It can be argued that entrepreneurship is the backbone of our technological society, and keeps reinventing the way business is done. Each new company provides a different perspective as to how business should be handled. They also provide a very large portion of the new products that change the way we live our day-to-day lives. However, due to the risks involved in starting a new company it takes a certain "entrepreneurial spirit" to successfully launch a new business. This paper will step through the entrepreneurial process by examining two separate entrepreneurs and their reason for becoming entrepreneurs, why they chose their industry, how they obtained funding, their first customers, and the pros and cons of becoming an entrepreneur.
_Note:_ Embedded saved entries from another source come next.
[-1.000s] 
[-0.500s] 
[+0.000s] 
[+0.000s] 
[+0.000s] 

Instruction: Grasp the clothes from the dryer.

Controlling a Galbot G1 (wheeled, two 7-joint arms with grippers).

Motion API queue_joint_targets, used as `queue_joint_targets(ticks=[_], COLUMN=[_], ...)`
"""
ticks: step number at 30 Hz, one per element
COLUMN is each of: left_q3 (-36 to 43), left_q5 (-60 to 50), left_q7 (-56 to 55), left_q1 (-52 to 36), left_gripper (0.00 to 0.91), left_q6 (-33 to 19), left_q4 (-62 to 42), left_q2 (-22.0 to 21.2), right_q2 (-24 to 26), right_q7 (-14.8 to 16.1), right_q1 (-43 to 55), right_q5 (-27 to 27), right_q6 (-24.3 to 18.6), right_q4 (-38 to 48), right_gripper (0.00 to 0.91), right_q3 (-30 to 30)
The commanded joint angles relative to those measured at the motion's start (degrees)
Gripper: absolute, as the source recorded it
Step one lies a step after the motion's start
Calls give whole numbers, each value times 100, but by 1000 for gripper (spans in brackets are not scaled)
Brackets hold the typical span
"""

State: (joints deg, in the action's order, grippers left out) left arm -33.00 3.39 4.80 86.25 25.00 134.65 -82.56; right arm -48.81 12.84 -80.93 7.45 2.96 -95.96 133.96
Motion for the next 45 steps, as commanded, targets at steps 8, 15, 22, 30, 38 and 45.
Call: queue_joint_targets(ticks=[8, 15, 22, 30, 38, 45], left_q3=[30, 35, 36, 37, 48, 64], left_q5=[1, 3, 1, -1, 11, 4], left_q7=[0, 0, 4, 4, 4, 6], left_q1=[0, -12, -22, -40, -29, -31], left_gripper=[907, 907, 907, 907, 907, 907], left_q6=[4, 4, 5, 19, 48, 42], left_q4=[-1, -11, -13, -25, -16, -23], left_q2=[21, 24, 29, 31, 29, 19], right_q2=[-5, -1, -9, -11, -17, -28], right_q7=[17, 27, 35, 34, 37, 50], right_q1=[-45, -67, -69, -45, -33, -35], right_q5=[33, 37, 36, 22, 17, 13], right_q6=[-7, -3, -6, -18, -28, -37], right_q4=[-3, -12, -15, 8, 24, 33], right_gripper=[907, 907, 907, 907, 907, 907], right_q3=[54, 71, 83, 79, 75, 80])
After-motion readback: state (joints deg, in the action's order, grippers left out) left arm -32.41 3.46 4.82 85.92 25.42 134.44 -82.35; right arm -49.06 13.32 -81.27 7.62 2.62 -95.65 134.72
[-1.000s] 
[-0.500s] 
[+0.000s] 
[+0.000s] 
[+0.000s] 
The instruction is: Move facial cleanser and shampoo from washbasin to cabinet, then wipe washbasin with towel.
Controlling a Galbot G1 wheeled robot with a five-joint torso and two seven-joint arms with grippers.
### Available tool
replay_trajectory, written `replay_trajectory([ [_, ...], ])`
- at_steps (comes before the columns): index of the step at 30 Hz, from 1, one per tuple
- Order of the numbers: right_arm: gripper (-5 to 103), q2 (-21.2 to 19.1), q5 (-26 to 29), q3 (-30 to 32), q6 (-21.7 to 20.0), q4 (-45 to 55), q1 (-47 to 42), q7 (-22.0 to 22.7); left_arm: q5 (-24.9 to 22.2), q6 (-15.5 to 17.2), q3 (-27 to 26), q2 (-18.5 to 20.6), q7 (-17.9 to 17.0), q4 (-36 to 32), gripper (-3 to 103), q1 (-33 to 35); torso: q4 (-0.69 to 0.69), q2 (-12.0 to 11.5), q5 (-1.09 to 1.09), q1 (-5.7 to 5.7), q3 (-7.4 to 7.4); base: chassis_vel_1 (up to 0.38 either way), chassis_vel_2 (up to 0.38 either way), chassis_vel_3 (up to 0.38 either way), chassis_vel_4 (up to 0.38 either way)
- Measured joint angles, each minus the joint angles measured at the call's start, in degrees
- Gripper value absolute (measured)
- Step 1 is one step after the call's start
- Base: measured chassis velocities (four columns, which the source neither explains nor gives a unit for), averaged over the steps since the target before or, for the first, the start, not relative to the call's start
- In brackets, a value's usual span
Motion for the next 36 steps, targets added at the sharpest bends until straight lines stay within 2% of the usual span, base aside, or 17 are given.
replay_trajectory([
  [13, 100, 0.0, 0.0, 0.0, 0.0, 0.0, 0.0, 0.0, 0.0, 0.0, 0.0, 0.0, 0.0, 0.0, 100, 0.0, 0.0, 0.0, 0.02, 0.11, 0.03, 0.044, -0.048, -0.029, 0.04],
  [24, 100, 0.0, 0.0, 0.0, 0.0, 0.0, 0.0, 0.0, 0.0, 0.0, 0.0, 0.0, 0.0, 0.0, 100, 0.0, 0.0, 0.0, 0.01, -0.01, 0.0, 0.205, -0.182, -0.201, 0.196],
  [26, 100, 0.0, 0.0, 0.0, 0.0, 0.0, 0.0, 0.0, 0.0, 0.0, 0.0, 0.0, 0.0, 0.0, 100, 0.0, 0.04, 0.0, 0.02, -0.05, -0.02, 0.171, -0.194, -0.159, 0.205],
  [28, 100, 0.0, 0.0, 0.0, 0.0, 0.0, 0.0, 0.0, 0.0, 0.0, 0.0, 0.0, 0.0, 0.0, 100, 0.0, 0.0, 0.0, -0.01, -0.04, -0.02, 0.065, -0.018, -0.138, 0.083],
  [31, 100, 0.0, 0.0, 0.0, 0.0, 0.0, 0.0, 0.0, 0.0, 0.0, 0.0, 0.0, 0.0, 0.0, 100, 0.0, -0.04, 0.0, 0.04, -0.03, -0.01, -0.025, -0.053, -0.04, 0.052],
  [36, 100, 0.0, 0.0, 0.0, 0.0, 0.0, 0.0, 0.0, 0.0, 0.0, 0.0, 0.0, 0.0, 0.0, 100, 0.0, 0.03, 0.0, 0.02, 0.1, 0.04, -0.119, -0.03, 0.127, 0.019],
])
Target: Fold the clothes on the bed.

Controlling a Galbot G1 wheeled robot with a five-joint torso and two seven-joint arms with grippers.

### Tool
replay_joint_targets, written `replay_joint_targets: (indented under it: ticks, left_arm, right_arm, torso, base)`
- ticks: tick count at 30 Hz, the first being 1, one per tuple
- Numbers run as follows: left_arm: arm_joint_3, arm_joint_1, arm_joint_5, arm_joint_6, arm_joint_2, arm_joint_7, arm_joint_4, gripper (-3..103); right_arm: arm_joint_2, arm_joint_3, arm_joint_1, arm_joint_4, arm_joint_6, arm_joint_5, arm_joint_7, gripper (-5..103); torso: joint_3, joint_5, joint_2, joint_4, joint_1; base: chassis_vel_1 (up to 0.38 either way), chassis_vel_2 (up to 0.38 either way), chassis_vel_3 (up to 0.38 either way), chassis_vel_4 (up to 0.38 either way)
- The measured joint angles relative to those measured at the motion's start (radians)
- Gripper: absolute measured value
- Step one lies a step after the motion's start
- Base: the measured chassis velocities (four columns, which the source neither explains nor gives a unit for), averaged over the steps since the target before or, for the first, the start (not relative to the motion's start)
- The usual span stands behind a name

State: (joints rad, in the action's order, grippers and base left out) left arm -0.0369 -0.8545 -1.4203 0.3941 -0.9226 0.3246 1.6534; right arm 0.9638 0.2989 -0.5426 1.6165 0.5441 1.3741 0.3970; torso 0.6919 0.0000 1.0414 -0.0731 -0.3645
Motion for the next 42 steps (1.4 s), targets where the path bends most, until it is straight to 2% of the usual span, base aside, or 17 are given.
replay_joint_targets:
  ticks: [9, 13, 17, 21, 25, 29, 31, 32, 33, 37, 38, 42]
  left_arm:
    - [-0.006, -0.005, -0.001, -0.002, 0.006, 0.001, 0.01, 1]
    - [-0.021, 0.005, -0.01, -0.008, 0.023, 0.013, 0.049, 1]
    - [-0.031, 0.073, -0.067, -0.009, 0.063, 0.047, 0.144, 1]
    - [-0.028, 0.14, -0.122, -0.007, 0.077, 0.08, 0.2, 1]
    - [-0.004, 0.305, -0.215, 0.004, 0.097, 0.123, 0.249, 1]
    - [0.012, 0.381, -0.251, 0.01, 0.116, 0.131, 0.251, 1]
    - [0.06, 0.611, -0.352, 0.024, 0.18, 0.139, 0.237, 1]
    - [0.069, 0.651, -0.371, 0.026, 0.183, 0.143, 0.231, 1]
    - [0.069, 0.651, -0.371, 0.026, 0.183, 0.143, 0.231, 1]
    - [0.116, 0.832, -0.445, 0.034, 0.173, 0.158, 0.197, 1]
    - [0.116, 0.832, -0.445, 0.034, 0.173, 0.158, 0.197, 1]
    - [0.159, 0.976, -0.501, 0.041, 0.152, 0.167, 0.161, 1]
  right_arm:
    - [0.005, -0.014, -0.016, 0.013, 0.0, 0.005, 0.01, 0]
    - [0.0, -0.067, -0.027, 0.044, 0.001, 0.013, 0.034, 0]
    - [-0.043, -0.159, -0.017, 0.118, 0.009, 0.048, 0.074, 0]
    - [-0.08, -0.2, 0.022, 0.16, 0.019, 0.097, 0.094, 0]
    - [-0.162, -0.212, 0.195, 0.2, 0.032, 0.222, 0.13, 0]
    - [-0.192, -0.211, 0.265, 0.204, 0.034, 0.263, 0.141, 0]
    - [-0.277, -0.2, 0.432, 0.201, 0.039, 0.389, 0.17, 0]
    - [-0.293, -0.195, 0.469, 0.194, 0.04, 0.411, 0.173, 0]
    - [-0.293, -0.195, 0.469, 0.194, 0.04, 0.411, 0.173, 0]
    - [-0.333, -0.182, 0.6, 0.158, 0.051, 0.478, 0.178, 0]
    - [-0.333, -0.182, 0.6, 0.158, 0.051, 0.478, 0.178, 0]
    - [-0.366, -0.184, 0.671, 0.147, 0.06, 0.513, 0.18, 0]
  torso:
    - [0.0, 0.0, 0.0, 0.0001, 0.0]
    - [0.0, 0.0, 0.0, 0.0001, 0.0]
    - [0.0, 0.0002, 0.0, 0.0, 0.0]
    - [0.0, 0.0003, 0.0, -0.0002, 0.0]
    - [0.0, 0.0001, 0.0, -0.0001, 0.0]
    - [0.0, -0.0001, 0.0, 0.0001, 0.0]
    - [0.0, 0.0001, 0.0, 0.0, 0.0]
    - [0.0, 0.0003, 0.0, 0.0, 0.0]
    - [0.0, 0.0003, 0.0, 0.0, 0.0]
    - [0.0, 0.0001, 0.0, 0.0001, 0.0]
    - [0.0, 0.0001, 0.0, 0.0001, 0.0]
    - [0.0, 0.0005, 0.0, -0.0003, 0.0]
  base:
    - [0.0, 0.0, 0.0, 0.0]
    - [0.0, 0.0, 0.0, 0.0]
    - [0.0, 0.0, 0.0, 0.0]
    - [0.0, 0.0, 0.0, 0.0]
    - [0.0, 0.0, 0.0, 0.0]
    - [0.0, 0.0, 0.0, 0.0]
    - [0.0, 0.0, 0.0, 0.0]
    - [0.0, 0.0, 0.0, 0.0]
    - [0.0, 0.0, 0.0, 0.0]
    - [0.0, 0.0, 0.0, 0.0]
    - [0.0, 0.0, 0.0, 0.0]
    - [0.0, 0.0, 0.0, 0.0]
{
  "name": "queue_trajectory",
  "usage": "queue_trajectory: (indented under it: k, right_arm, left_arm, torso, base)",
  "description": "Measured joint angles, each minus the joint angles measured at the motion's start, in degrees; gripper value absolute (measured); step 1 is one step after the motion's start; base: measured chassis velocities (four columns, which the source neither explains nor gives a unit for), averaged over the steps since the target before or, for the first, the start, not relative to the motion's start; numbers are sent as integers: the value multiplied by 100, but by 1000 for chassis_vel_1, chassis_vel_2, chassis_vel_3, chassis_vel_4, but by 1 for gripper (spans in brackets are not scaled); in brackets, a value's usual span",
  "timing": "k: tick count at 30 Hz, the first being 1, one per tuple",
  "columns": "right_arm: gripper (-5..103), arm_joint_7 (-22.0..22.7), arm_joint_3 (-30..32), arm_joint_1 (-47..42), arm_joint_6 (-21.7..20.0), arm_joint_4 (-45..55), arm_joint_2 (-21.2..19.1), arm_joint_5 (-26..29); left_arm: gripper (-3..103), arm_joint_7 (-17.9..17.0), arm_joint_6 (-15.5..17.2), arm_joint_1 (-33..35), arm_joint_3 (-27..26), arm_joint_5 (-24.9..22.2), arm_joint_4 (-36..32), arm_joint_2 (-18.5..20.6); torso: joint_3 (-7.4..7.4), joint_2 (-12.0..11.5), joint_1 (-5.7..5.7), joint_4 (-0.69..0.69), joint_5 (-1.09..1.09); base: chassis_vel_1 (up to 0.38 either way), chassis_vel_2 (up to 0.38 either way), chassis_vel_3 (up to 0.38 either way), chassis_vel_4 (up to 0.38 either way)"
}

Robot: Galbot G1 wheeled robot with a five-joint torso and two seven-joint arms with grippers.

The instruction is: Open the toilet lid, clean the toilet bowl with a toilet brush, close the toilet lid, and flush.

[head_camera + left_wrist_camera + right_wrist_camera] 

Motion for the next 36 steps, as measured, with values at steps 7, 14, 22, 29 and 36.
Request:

People don't always just up and decide to become an entrepreneur, there are often many different factors that contribute to them deciding to start their own business. In both of the cases presented here the entrepreneurs were over thirty, married, and had been holding previous jobs. Brenda Cantley had been working in the background for her husband for fifteen years. Her husband was a salesman and would sell anything he could get his hands on (steaks, ice cream trucks, printers, etc.) and was able to be very profitable. Brenda stayed on the sidelines never doing any sales but keeping records and doing paperwork. In 1994 Mr. Cantley became too sick to work and remained that way for months. The Cantley's entire income depended on him making sales, so Brenda had to find a way to make money. She had only a high school education and no real work experience, even though she had helped her parents when they started their own business selling trailers and helped ...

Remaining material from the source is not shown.